REQUIRED WORK | In the material below, the lines containing the word "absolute" are required; copy each of them.

INFORMATION SHOWN |
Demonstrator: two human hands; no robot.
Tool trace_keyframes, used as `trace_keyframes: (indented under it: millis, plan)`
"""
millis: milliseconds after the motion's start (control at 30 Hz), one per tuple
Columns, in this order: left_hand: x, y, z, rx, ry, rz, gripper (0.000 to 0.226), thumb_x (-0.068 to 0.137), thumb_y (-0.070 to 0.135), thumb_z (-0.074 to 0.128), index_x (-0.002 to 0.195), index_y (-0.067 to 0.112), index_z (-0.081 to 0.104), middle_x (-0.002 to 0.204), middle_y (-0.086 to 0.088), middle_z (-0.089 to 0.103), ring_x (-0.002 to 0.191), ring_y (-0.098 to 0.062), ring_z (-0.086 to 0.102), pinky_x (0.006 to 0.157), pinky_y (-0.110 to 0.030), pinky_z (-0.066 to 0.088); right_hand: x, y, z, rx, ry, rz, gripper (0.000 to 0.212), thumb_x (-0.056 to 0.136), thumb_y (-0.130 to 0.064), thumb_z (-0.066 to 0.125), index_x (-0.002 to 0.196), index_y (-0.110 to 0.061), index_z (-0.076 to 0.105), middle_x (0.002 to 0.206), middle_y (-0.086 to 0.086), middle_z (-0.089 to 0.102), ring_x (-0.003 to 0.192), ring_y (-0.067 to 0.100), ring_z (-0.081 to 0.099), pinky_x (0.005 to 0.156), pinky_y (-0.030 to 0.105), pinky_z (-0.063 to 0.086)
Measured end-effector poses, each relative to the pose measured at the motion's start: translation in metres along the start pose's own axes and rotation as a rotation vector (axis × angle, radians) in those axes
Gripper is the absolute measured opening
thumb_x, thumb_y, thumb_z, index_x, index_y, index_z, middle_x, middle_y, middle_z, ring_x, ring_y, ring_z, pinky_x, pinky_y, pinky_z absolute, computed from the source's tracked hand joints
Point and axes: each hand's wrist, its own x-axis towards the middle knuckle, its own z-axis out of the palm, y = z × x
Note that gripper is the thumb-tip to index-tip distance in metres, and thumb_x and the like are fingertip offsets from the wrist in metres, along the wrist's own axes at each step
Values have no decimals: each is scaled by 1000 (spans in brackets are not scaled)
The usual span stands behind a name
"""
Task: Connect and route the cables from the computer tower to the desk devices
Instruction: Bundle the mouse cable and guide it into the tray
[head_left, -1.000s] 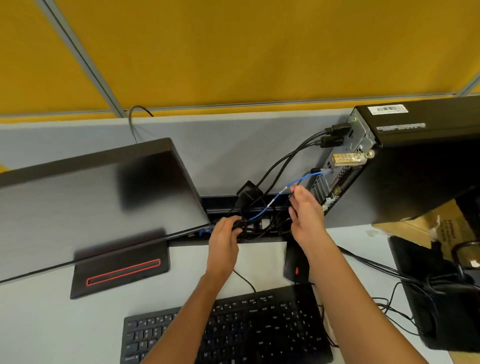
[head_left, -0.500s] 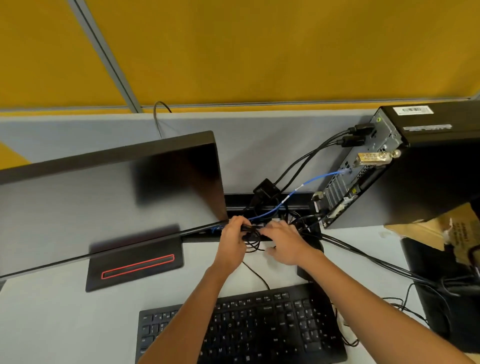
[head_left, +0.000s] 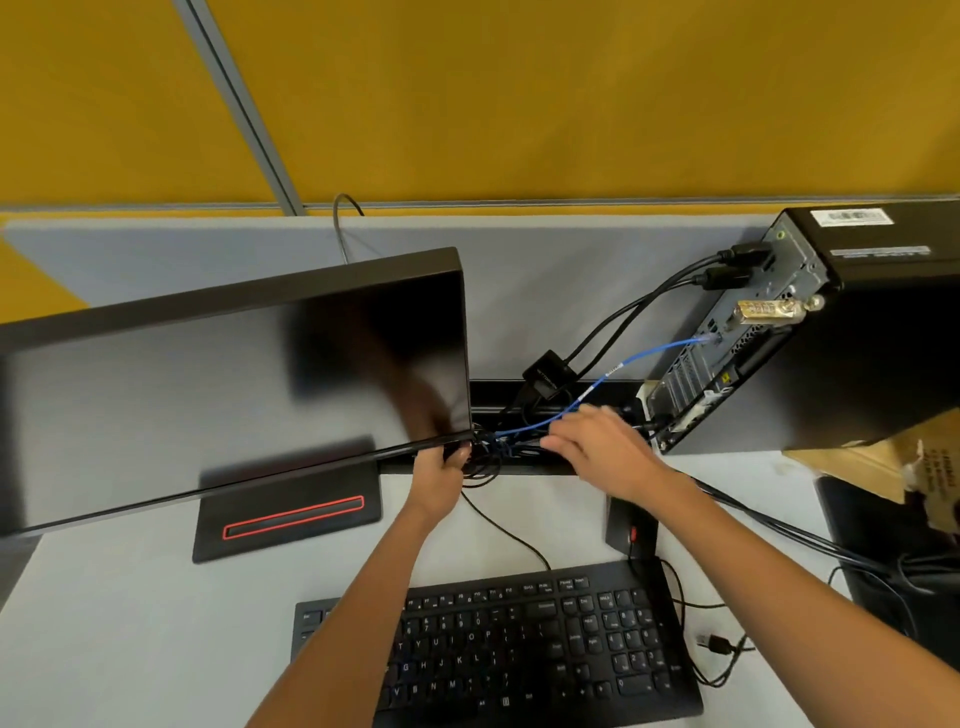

ANSWER |
Gripper is the absolute measured opening
thumb_x, thumb_y, thumb_z, index_x, index_y, index_z, middle_x, middle_y, middle_z, ring_x, ring_y, ring_z, pinky_x, pinky_y, pinky_z absolute, computed from the source's tracked hand joints

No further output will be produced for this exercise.